**Work order:** Return the opening lines of the material, word for word. End with the line that contains "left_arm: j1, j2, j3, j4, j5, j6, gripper".
Given information Block Start
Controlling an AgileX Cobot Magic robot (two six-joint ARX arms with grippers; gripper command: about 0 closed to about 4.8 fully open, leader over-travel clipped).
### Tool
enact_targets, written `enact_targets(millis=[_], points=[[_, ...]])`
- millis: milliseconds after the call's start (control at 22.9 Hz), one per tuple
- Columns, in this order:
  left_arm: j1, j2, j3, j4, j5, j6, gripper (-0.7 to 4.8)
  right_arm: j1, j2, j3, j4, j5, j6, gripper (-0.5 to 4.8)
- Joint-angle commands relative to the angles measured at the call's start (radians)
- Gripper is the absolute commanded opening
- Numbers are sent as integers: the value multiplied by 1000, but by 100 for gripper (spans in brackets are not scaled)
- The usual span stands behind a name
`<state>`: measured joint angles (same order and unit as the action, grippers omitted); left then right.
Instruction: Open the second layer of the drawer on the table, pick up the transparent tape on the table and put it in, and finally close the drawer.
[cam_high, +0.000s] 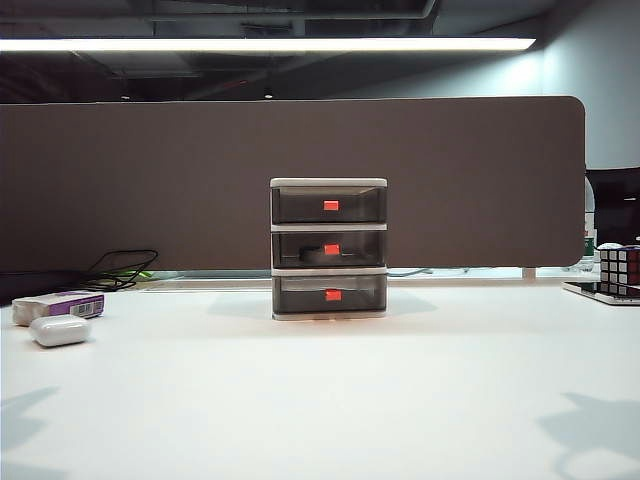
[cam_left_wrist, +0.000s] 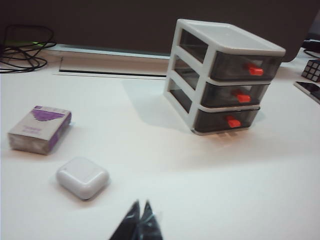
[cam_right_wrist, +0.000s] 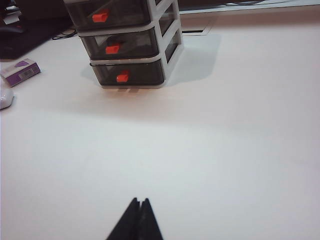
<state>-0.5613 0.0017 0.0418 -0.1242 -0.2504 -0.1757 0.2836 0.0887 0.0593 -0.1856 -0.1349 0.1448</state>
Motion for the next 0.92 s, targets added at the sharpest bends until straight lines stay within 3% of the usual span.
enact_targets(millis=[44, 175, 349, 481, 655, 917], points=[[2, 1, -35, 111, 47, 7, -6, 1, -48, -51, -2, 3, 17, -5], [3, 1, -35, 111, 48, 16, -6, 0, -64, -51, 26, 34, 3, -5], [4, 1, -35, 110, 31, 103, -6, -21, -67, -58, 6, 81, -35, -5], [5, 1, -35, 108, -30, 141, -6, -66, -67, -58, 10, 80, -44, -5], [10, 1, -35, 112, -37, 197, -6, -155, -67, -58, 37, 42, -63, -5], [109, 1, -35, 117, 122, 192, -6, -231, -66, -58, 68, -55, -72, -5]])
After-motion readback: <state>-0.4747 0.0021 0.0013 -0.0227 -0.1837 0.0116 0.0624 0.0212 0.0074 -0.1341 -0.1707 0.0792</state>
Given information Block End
**Result of the exercise:**
Controlling an AgileX Cobot Magic robot (two six-joint ARX arms with grippers; gripper command: about 0 closed to about 4.8 fully open, leader over-travel clipped).
### Tool
enact_targets, written `enact_targets(millis=[_], points=[[_, ...]])`
- millis: milliseconds after the call's start (control at 22.9 Hz), one per tuple
- Columns, in this order:
  left_arm: j1, j2, j3, j4, j5, j6, gripper (-0.7 to 4.8)

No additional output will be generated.